» **Task**:
Restate each of the lines below word for word and drop every picture.

>>>>

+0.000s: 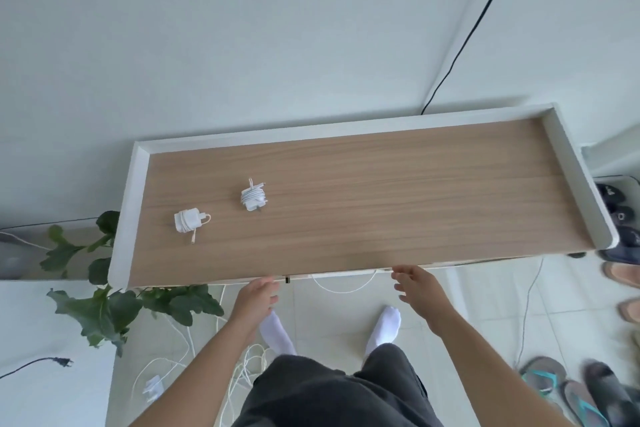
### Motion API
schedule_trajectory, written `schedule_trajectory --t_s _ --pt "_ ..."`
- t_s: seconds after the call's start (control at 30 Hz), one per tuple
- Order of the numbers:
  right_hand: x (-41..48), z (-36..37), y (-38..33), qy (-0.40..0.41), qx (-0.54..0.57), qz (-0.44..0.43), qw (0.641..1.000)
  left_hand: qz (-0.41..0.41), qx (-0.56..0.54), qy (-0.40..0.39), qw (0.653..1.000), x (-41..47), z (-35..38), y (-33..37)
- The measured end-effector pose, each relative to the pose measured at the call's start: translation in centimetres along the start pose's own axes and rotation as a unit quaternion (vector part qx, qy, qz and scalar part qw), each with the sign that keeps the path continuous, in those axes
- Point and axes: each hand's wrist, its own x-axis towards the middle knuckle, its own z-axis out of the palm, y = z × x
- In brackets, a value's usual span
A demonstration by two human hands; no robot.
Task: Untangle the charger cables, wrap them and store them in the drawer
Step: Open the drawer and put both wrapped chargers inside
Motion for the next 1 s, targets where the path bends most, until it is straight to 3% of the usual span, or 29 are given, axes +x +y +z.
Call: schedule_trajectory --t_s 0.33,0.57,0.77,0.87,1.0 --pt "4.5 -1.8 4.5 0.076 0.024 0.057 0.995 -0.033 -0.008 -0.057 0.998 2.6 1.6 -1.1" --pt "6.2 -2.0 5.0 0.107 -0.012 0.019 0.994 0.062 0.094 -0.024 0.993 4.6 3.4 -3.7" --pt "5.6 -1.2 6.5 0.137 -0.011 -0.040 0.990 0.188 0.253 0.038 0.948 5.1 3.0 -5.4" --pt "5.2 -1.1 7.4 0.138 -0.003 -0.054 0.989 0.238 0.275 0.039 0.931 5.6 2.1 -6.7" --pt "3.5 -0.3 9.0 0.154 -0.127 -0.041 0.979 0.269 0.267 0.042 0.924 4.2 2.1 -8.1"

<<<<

» **Solution to the exercise**:
+0.000s: 
### Motion API
schedule_trajectory, written `schedule_trajectory --t_s _ --pt "_ ..."`
- t_s: seconds after the call's start (control at 30 Hz), one per tuple
- Order of the numbers:
  right_hand: x (-41..48), z (-36..37), y (-38..33), qy (-0.40..0.41), qx (-0.54..0.57), qz (-0.44..0.43), qw (0.641..1.000)
  left_hand: qz (-0.41..0.41), qx (-0.56..0.54), qy (-0.40..0.39), qw (0.653..1.000), x (-41..47), z (-35..38), y (-33..37)
- The measured end-effector pose, each relative to the pose measured at the call's start: translation in centimetres along the start pose's own axes and rotation as a unit quaternion (vector part qx, qy, qz and scalar part qw), each with the sign that keeps the path continuous, in those axes
- Point and axes: each hand's wrist, its own x-axis towards the middle knuckle, its own z-axis out of the palm, y = z × x
- In brackets, a value's usual span
A demonstration by two human hands; no robot.
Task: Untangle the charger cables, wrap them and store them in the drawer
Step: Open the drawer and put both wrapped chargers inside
Motion for the next 1 s, targets where the path bends most, until it is straight to 3% of the usual span, or 29 are given, axes +x +y +z.
Call: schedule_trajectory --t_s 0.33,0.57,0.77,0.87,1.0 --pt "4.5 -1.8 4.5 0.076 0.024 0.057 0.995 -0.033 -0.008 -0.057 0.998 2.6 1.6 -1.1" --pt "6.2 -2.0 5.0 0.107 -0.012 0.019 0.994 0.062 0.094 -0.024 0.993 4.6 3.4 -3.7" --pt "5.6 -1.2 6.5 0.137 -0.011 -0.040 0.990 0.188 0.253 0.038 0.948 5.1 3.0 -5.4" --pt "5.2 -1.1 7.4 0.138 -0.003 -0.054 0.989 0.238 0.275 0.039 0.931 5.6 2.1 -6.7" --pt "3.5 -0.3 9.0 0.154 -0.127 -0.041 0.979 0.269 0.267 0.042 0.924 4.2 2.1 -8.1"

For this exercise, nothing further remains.